Bayesian methods are becoming increasingly popular and important in psychological science. This symposium covers a wide range of recent topics in Bayesian analysis, including Bayesian meta-analysis, Bayesian power analysis, Bayesian model selection, and semiparametric Bayesian analysis. Applications of the methods are illustrated through real-data analysis.

Bayesian methods have been well established and are becoming increasingly popular in the psychological literature since their introduction to psychology by Edwards, Lindman, and Savage (1963).
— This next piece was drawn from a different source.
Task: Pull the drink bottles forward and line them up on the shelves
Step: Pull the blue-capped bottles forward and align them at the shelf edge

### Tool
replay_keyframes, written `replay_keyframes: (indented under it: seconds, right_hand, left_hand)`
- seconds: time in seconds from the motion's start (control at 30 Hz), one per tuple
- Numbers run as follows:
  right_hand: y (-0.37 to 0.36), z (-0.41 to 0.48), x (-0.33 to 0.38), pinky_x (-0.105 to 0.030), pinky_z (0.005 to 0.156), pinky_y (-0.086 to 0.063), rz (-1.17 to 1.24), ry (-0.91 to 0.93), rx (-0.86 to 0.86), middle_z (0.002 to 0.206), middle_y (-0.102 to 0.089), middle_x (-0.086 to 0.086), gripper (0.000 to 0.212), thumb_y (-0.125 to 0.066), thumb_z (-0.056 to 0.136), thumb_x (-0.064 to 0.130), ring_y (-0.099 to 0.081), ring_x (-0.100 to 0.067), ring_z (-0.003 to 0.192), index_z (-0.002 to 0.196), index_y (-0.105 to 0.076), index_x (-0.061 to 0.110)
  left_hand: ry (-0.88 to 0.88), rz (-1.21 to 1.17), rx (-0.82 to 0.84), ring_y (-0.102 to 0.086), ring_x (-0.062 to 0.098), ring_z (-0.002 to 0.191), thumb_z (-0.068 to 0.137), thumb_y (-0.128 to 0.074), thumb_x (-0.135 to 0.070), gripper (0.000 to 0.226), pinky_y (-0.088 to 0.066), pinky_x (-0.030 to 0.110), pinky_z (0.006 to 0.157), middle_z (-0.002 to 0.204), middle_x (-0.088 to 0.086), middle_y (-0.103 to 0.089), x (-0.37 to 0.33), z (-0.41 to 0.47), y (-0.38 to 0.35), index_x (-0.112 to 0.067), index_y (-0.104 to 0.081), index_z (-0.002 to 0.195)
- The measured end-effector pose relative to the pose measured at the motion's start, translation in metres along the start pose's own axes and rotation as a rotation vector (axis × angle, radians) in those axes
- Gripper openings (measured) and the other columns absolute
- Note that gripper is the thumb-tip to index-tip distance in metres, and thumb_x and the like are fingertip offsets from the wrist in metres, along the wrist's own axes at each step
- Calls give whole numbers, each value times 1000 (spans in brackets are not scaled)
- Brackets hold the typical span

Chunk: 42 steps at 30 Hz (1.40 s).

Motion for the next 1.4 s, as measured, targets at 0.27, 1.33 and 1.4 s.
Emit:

Nowadays, Bayesian methods have been applied in a large variety of models such as mediation analysis and moderation analysis (e.g., Wang & Zhang, 2011; Wang & Preacher, in press), structural equation models (e.g., Scheines, Hoijtink, & Boomsma, 1999; Muthen & Asparouhov, 2012), growth curve models (e.g., Zhang et al., 2007; 2013), and growth mixture models (e.g., Lu, Zhang, & Lubke, 2011; Lu & Zhang, in press).

The symposium consists of 4 recent studies on Bayesian analysis. The first study discusses how to conduct Bayesian meta-analysis using power prior. In traditional meta-analysis, each study contributes equally to the estimated overall effect. However, this often causes problem. For example, meta-analysis may involve studies from both controlled experiments and sample surveys where the experiment studies can be limited by sample sizes while surveys not. Therefore, survey studies can easily dominate meta-analysis. The proposed Bayesian meta-analysis can control the contribution of individual study through power prior. Bayesian methods are developed for both fixed-effects and random-effects meta-analysis as well as meta-regression. Online software is provided to carry out the proposed Bayesian meta-analysis.

The second study proposes to conduct power analysis through Bayesian methods by allowing uncertainty in the population effect size. Traditional power analysis typically assumes that effect size can only take a given value. In real studies, researchers are often not 100% sure about the effect size for a prospective power analysis. Instead, a range of plausible values is suspected to reflect researchers’ uncertainty about the effect size. This study discusses how to conduct power analysis with uncertainty in effect sizes via various frequentist and Bayesian methods. Ideas of each method will be introduced and power results from applying different methods to (1) compare independent group means and (2) test mediation effects will be compared and discussed.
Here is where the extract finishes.